Foto de : Richard Embley
Cascadas buganvillas en una ciudad desprovista de terrazas, desprovista de turistas, de pandillas y de los gritos de los vendedores ambulantes. Un manto de silencio desciende sobre la ciudad amurallada, donde una vez los amantes se reunieron bajo cúpulas doradas y en torres negras del interior. Antes de nuestra era del coronavirus, Cartagena era una ciudad arrodillada, penitente ante la Inquisición, plagada de asedio naval, pero su espíritu de resiliencia y resistencia perduró, inmortalizado en las palabras del infame hijo literario de la ciudad, Gabriel García Márquez.
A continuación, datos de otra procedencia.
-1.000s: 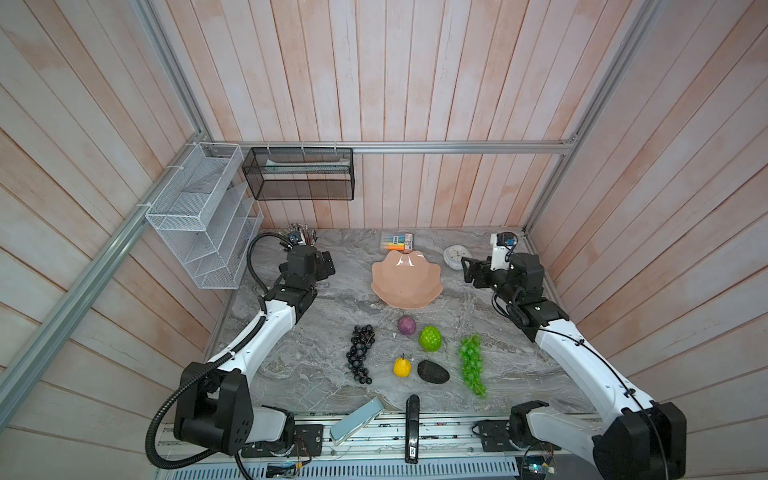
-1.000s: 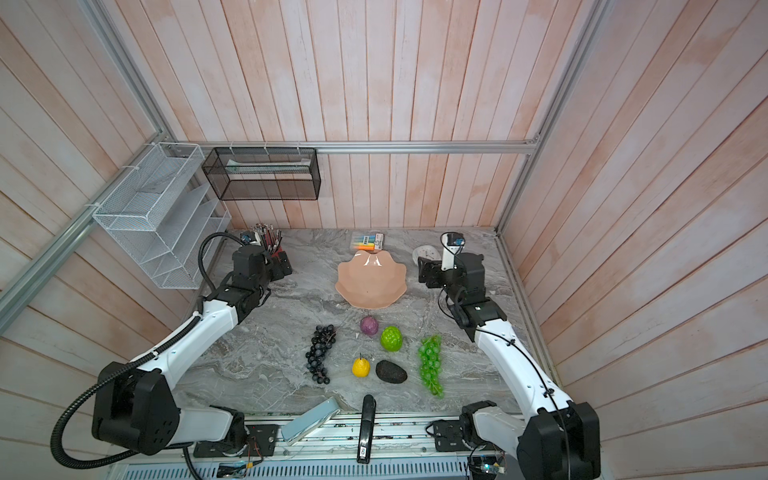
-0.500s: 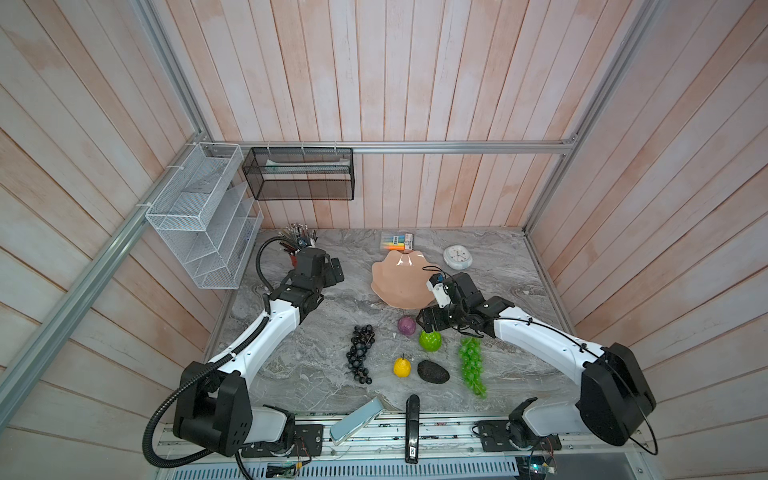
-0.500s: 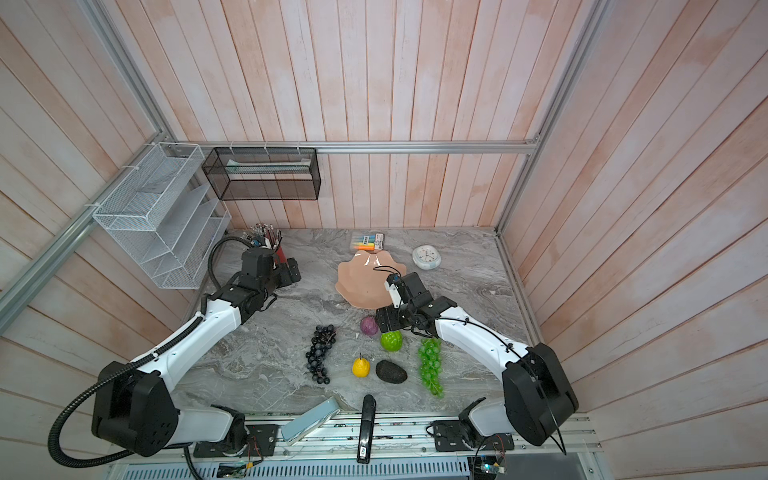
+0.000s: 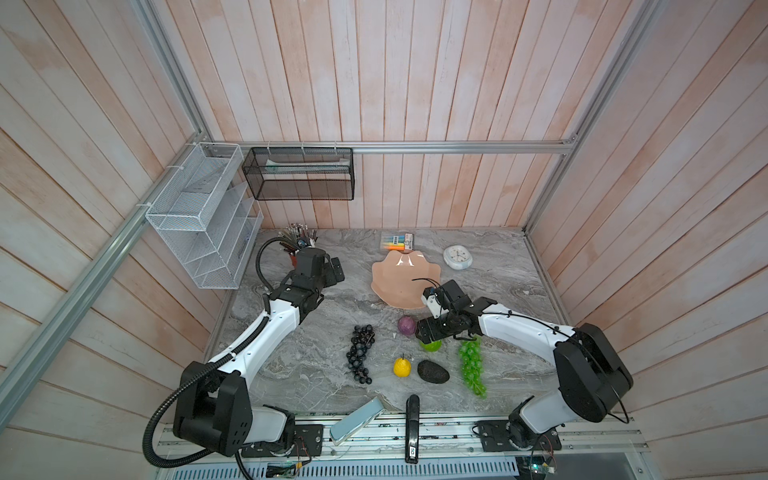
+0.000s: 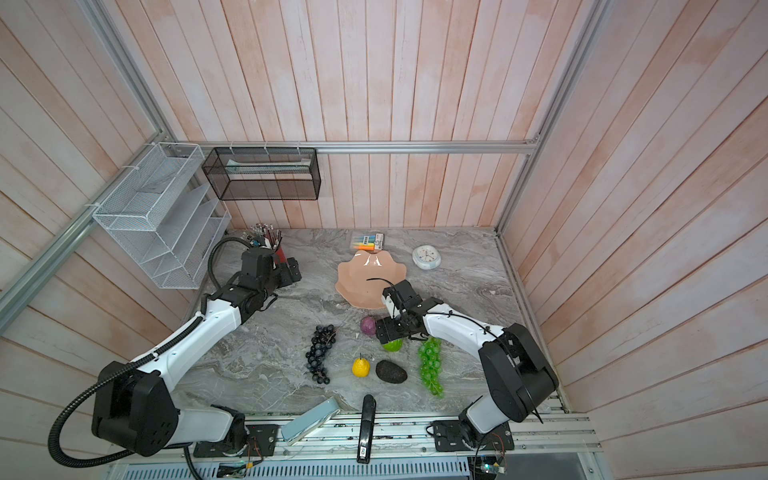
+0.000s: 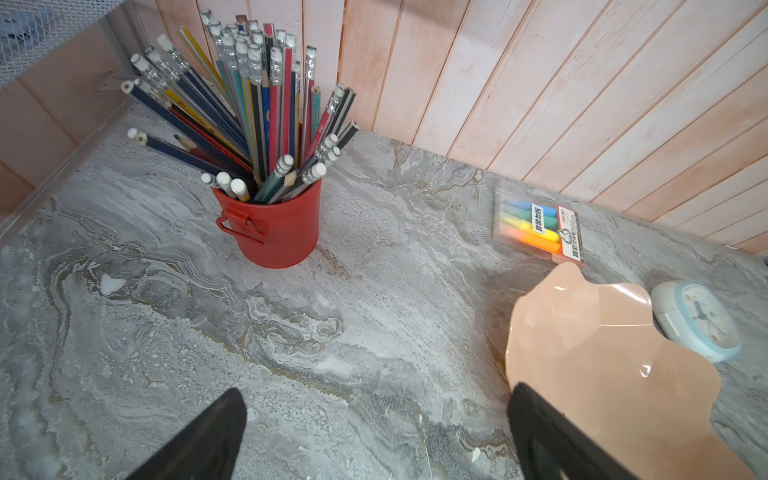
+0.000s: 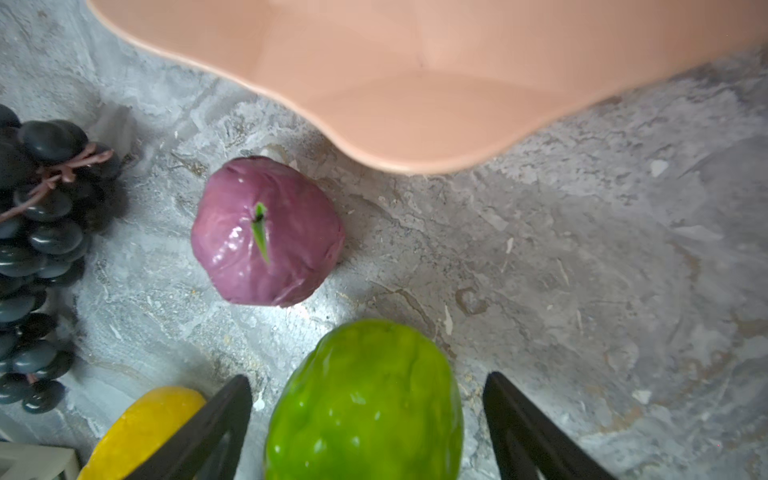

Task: Place and organize the fake fruits in the fruit bowl
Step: 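Grasp the green bumpy fruit with the right gripper while the left arm rises, then carry the green fruit with the right gripper into the peach bowl and release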

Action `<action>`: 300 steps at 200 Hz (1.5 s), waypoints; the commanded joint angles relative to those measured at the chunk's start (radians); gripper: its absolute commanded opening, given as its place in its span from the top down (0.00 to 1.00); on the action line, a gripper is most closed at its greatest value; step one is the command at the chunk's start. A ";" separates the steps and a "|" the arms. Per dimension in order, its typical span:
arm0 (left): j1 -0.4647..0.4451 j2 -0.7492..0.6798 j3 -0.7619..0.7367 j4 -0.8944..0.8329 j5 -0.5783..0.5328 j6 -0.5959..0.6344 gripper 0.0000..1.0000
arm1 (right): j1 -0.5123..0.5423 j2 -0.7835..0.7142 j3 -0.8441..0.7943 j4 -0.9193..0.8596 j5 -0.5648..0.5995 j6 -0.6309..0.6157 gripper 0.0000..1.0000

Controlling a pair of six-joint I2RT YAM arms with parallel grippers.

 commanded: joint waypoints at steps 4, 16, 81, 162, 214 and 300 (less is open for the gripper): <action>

Como muchas ciudades históricas de Colombia, Cartagena no se ha librado de la pandemia, lo que obligó a las iglesias a cerrar a los fieles, a los comerciantes a bloquear sus productos y a los restauranteros a cocinar para invitados invisibles.
Pero bajo cuarentena, la vida continúa, lo que se manifiesta en el batir de alas en las plazas vacías, el susurro de las palmeras mientras la cálida brisa del mar recorre las calles sumidas en el aislamiento colonial. Cartagena es una ciudad de piedad, maldad y decencia. Pronto regresarán los galeones de metal, descargando su cargamento de humanidad, y el recuerdo de la cuarentena cristalizará como sal en las paredes incrustadas de coral.